§ Task brief: A stretch of the entries below is to be set down exactly, running from the line with "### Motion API" through the line with "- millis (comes", both included, and no other line.
----
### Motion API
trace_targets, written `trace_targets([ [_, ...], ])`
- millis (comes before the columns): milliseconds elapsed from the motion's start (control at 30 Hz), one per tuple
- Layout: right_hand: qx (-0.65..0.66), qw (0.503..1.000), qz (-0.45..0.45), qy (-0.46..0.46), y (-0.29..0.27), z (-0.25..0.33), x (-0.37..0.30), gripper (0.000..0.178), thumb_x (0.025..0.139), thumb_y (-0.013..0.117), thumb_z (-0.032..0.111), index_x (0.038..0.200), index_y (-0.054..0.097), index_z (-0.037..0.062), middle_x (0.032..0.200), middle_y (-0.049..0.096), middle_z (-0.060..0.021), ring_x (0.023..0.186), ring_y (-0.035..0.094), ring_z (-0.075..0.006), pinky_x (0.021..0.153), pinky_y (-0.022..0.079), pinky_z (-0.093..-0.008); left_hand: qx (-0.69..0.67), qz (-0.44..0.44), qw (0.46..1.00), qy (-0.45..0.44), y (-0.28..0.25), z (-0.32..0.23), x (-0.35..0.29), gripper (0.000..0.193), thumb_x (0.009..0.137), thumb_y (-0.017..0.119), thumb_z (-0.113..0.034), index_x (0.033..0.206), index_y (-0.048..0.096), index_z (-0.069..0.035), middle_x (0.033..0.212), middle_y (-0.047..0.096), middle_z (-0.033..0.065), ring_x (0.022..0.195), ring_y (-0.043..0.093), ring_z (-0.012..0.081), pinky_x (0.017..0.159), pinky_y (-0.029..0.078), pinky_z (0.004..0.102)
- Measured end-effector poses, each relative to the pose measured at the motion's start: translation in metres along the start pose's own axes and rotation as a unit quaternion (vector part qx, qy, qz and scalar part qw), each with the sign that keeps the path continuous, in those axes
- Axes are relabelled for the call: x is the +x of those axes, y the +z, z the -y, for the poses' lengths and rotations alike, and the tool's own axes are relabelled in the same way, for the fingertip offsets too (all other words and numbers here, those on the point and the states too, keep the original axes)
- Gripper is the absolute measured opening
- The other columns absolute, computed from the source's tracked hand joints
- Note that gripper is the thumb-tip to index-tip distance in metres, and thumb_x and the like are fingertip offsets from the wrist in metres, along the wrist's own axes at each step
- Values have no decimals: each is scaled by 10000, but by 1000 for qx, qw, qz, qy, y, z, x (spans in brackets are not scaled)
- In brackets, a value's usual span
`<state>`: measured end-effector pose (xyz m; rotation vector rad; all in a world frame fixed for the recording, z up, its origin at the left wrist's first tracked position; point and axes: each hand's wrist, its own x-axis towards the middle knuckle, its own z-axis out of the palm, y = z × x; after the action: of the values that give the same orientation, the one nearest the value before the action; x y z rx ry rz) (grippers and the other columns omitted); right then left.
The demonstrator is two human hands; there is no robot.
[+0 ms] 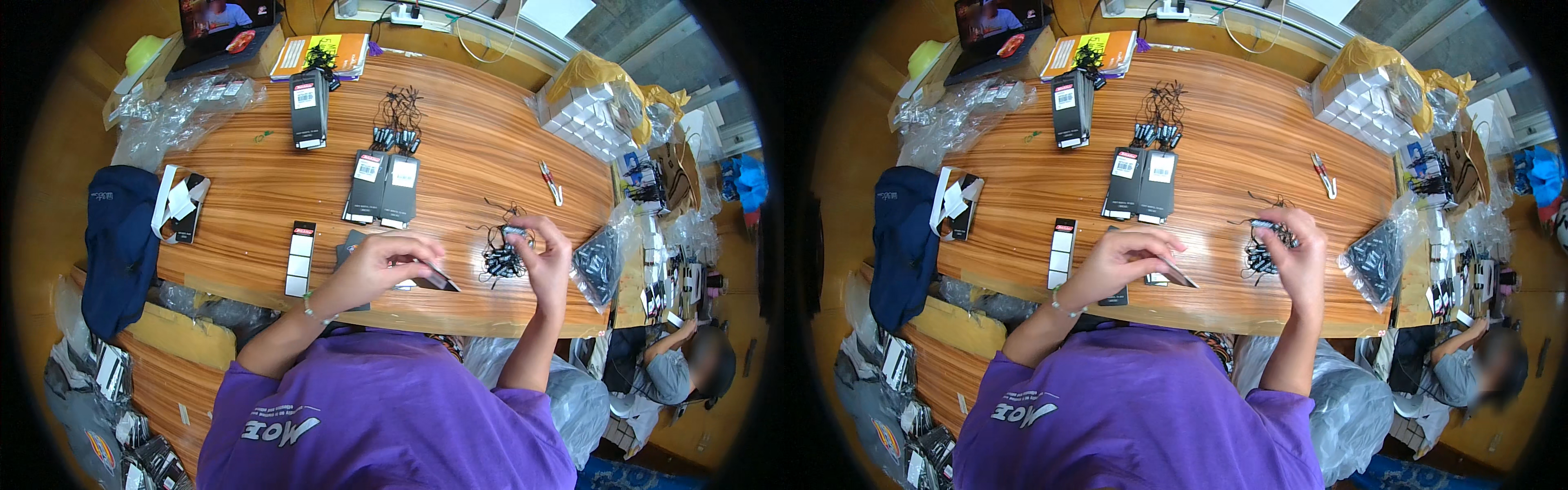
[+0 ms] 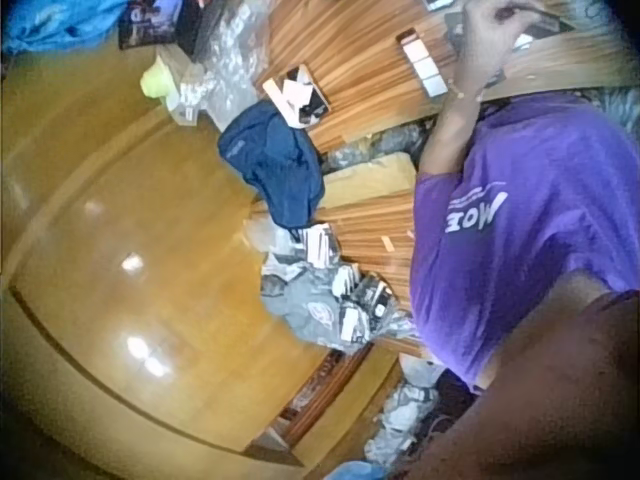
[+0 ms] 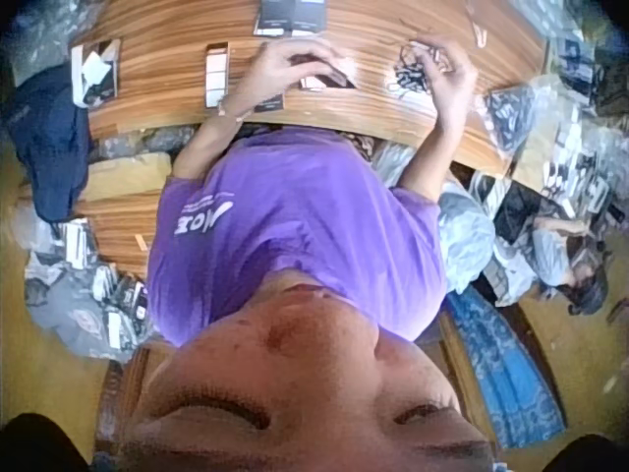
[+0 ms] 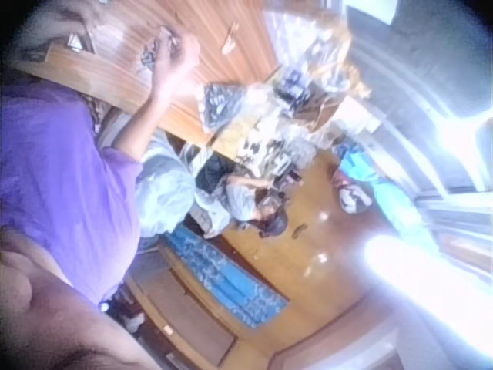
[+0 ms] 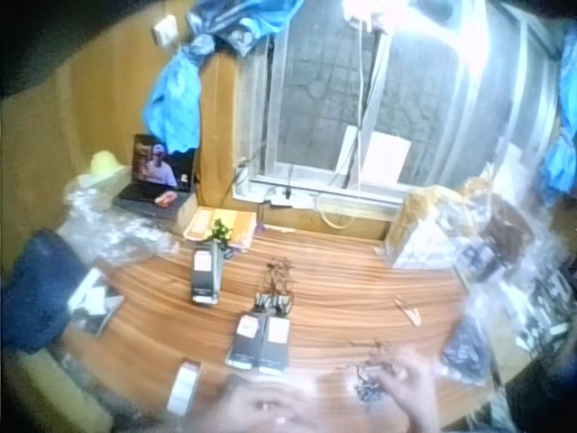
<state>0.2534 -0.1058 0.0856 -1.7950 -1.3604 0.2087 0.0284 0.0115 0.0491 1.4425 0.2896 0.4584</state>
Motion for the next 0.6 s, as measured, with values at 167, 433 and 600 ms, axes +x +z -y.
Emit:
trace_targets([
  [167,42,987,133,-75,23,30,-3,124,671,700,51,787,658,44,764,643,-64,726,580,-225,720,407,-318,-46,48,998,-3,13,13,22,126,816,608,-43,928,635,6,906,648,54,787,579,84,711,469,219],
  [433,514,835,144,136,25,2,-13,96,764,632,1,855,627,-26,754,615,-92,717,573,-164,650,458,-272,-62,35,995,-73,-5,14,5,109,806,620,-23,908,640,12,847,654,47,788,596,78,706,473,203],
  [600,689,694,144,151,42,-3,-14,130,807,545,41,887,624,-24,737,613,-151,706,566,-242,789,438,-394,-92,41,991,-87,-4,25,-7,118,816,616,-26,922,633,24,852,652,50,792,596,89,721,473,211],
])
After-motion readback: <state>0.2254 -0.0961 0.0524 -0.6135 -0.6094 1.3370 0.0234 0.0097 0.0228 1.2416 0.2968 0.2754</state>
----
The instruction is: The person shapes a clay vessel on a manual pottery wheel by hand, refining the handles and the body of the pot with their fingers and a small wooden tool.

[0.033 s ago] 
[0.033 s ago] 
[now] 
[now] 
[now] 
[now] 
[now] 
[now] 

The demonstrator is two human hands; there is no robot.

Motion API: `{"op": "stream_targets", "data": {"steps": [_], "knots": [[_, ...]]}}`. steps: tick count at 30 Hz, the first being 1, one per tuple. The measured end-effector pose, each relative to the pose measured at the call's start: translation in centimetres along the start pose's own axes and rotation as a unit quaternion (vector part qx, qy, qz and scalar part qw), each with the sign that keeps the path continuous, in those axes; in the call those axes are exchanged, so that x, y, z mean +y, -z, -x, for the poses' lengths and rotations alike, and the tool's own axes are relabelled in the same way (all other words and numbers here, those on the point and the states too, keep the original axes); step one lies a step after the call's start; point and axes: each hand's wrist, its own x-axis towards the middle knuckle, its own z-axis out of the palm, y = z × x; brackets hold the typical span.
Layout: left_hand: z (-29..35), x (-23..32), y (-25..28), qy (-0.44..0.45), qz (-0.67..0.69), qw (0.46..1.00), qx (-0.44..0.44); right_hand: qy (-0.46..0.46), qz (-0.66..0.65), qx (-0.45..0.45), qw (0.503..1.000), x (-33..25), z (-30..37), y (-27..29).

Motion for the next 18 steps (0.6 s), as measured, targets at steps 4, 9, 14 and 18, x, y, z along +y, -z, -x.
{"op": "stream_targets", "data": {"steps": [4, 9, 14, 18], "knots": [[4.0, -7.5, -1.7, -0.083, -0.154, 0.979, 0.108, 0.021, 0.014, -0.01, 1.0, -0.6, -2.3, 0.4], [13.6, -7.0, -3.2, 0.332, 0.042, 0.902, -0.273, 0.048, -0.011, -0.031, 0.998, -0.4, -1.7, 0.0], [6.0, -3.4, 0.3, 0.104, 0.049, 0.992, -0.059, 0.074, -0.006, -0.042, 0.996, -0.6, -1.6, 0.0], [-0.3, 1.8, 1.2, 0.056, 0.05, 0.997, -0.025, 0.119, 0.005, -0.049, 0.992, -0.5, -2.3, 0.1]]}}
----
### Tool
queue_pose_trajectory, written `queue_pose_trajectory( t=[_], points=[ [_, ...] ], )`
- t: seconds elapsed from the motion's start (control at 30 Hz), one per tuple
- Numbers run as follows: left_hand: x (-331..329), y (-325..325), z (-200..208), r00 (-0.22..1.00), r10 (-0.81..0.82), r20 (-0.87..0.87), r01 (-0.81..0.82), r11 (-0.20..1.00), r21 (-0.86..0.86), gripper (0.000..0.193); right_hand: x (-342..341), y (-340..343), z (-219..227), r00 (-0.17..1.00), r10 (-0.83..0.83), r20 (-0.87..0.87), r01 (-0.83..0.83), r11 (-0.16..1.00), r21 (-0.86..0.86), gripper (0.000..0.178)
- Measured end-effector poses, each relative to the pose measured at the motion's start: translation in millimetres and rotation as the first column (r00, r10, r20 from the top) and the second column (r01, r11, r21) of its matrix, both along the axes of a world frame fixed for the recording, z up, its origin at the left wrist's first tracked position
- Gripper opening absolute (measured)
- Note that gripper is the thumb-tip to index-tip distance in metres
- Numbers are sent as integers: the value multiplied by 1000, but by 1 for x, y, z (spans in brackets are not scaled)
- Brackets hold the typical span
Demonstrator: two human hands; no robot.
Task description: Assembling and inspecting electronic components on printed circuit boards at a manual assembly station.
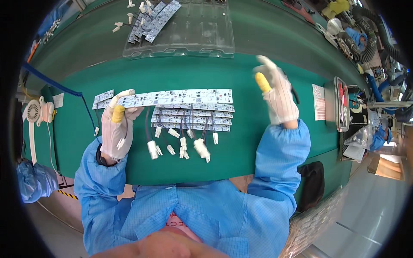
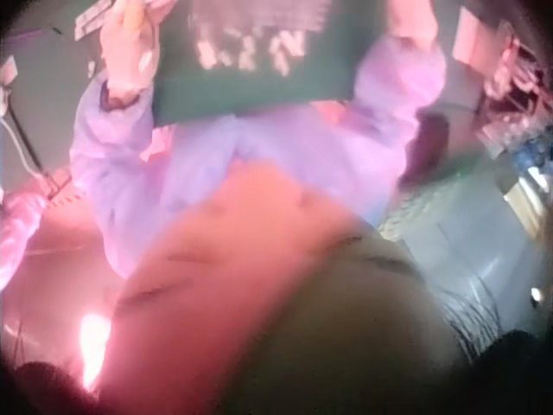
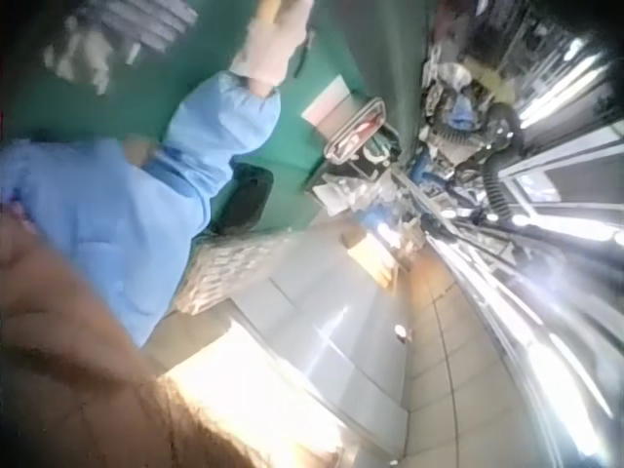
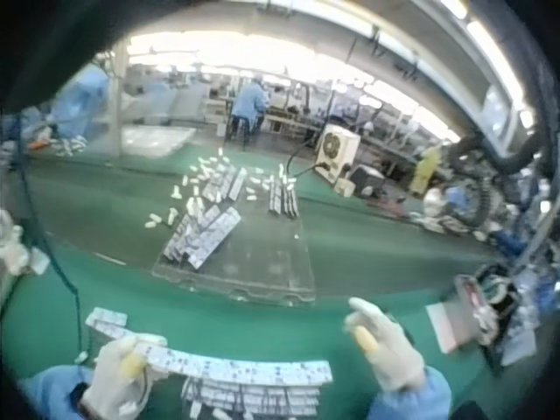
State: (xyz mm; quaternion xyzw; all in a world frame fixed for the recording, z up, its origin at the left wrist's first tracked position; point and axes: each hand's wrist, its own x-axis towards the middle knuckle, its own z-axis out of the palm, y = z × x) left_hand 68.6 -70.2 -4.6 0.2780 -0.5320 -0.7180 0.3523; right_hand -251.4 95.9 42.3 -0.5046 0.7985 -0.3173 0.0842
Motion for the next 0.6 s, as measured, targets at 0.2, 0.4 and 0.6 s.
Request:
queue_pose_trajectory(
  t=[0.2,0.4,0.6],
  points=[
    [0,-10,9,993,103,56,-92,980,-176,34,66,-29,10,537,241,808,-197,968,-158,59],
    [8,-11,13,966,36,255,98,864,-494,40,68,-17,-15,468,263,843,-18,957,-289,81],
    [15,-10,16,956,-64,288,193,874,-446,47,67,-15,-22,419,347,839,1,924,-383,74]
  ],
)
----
§ Result below:
### Motion API
trace_targets, written `trace_targets([ [_, ...], ])`
- millis (comes before the columns): milliseconds elapsed from the motion's start (control at 30 Hz), one per tuple

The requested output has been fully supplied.